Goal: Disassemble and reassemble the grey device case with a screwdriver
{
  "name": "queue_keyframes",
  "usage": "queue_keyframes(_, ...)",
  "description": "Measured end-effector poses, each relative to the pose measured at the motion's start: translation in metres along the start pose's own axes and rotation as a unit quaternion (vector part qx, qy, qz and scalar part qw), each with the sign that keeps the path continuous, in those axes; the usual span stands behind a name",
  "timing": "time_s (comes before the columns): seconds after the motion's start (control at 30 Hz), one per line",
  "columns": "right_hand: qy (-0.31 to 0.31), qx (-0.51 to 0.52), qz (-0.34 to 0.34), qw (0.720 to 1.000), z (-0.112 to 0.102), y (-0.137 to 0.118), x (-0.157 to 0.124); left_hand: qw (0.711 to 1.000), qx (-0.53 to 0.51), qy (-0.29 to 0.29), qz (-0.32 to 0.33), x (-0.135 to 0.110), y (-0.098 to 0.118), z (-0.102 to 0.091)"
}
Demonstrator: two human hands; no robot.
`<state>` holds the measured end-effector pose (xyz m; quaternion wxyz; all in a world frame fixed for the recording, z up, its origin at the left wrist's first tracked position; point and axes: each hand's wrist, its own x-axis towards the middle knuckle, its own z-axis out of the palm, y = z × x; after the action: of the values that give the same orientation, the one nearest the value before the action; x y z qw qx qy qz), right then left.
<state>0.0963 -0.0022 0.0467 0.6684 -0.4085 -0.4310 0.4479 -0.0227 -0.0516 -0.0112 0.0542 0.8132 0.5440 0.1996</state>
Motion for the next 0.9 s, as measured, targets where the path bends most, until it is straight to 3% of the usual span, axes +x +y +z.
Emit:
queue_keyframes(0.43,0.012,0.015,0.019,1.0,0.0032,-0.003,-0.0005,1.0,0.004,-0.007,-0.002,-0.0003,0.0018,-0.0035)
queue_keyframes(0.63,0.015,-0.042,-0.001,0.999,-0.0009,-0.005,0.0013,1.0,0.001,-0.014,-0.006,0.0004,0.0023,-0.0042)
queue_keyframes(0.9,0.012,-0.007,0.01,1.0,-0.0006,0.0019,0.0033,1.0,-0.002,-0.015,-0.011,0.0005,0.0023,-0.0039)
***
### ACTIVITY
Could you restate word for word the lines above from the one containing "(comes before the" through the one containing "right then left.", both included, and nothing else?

### YOUR RESPONSE
  "timing": "time_s (comes before the columns): seconds after the motion's start (control at 30 Hz), one per line",
  "columns": "right_hand: qy (-0.31 to 0.31), qx (-0.51 to 0.52), qz (-0.34 to 0.34), qw (0.720 to 1.000), z (-0.112 to 0.102), y (-0.137 to 0.118), x (-0.157 to 0.124); left_hand: qw (0.711 to 1.000), qx (-0.53 to 0.51), qy (-0.29 to 0.29), qz (-0.32 to 0.33), x (-0.135 to 0.110), y (-0.098 to 0.118), z (-0.102 to 0.091)"
}
Demonstrator: two human hands; no robot.
`<state>` holds the measured end-effector pose (xyz m; quaternion wxyz; all in a world frame fixed for the recording, z up, its origin at the left wrist's first tracked position; point and axes: each hand's wrist, its own x-axis towards the middle knuckle, its own z-axis out of the palm, y = z × x; after the action: of the values that give the same orientation, the one nearest the value before the action; x y z qw qx qy qz), right then left.

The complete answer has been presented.